Our Story

After years of leading churches and hitting the goals that get applause, Russ walked away—not out of burnout, but because he realized the system runs on control, and grace doesn’t play by those rules. And that’s a real problem—because when grace gets tamed, faith never leads to the freedom Jesus gave. 

So he and his friend Tony started Lark—a crowdfunded rebellion to set faith free from the systems that can’t afford to let grace mean what Jesus meant. 

We believe there’s a world grace would create—if we’d only let it. So we create resources and spaces that help people see grace for what it really is—and live like it’s actually true.

  • Something’s happening. You can feel it.

    More and more people are walking away from the noise—not because they’ve given up on Jesus, but because they’re finally starting to take Him seriously.

    They’re discovering a different kind of world. Not built on pressure, performance, or pretending—but on grace.

    A world where:
    People see the God of grace.
    Embrace the life of grace.
    And bring the conversation of grace.

    That’s what we believe. And it’s what we’re here to empower.

    Lark isn’t another brand of church Jesus didn’t call for—it’s a space where this kind of faith can breathe. Where you can see what’s possible, and step into it—at your own pace, right where you are.

    Start with the free video series HERE.

  • We mean providing resources and spaces that help you:

    Trust in who Jesus already is—for you.

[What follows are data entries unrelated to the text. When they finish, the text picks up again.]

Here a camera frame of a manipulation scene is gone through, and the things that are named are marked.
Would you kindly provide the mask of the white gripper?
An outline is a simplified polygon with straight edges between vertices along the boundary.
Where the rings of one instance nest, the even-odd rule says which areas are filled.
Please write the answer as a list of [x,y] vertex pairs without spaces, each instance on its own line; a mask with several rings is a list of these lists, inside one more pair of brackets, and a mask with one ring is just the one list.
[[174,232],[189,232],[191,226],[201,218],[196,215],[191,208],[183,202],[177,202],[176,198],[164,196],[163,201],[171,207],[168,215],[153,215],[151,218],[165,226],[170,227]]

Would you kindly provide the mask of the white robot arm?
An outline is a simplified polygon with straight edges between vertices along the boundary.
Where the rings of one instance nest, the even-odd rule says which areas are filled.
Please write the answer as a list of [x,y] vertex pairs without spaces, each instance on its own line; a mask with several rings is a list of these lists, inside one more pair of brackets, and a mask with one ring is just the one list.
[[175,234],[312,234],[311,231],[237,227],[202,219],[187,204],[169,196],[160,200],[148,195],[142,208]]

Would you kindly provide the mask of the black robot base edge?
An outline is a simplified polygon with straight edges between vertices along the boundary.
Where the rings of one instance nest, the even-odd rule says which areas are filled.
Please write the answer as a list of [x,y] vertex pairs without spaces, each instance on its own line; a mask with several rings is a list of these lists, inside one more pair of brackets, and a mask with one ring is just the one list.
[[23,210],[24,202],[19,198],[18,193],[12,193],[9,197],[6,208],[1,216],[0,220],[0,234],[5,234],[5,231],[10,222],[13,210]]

    Reclaim grace for what it is—the air we breathe.

    Trade the pressure to prove for the permission to rest.

    Step into the way of friendship over church systems.

    Learn to live like you already belong—right here, right now, in the middle of your actual life.

    We mean relief.

  • Because the tattered stories of our lives—and the shipwreck of human history—are the very places Jesus said He could be found.

    To speak of Jesus, as Scripture shows us, is never to speak of Him in isolation. It’s to speak of the Father and Spirit who are one with Him—and of all humanity. For in Him is “life” itself, our very existence, “the one in whom we live and move and have our being” (John 10; 14; Acts 17).

    This is why any version of “following Jesus” or “having real faith” that centers on perfecting your story or fixing society misses the point.

    This misunderstanding doesn’t just fail us; it fails Jesus. It fails Him because it undermines the reconciliation He already accomplished for everyone (Col 1:15-20). And it fails the world because it offers a false hope—a hope dependent on what we’re doing and who we’re becoming, instead of the freedom found in who Jesus already is for us.

  • When we look to Jesus, we don’t see a teacher handing out bullet points or leading a study group. We see someone who asks questions, shares meals, and tells stories—open-ended conversations that invite people to wrestle, wonder, and discover.

    Sermons and studies can tell you what the Scriptures say, but they can’t teach you to live free. Why? Because faith isn’t something you master—it’s something you practice. And that happens in conversations where you can be honest about who you are and where you’re at in life. It’s unhurried and unplanned, not pushed or programmed.

    It’s for this reason that we’re committed to the one thing we can do: bring the open-ended conversation of grace into real life, rather than straining to bring the change we believe is needed in others and within our control.

  • We hold to the doctrines expressed in the Apostle's Creed in general, and specifically to the following:

    About Christ: Aware of humanity's perpetual love affair with performance, Jesus tells the most shocking stories of grace to level all our empires of progress. For both religious Pharisees with resumes and despondent tax-collecting outcasts, Jesus did the impossible. He reconciled all to God through His death and resurrection. This “Good News” is the invitation out of the exhausting madness of trying to hide the junk of our lives. We are free to be nothing in Christ.

    About Church: The mystery of the kingdom of God is like a dragnet being hauled to shore, catching everything in its path. It rejects nothing, Jesus said. One day this net will arrive on the beach, and the angels, not us, will determine what is and what is not. In the meantime, we are free to be what we are: a random sampling of the frail world that God has united himself to in Christ. To be the Church and pretend we are anything more would be false advertisement.

    About Change: We are conditional creatures. But only because we love the allure of control that lies with if/then transactions. We want a life of sight—not faith; a life that’s about here—not hope in a place to come; a life that offers lists to assure we’re okay—not a way of love that doesn’t compute. One is tidy, the other is messy. But only one is the life God has actually given us. Like branches on a Vine, we exist solely in the hands of a Vinedresser. Transformation is His work. Not ours.

  • Yep, Lark’s a legit nonprofit.
    We’re backed by a board of friends who believe the life Jesus offers cannot be found in the systems that can’t let grace mean… grace.

    Together, we help people see grace for what it really is—so they can finally live like’s actually true. Right where they are. And yep—every donation is tax-deductible.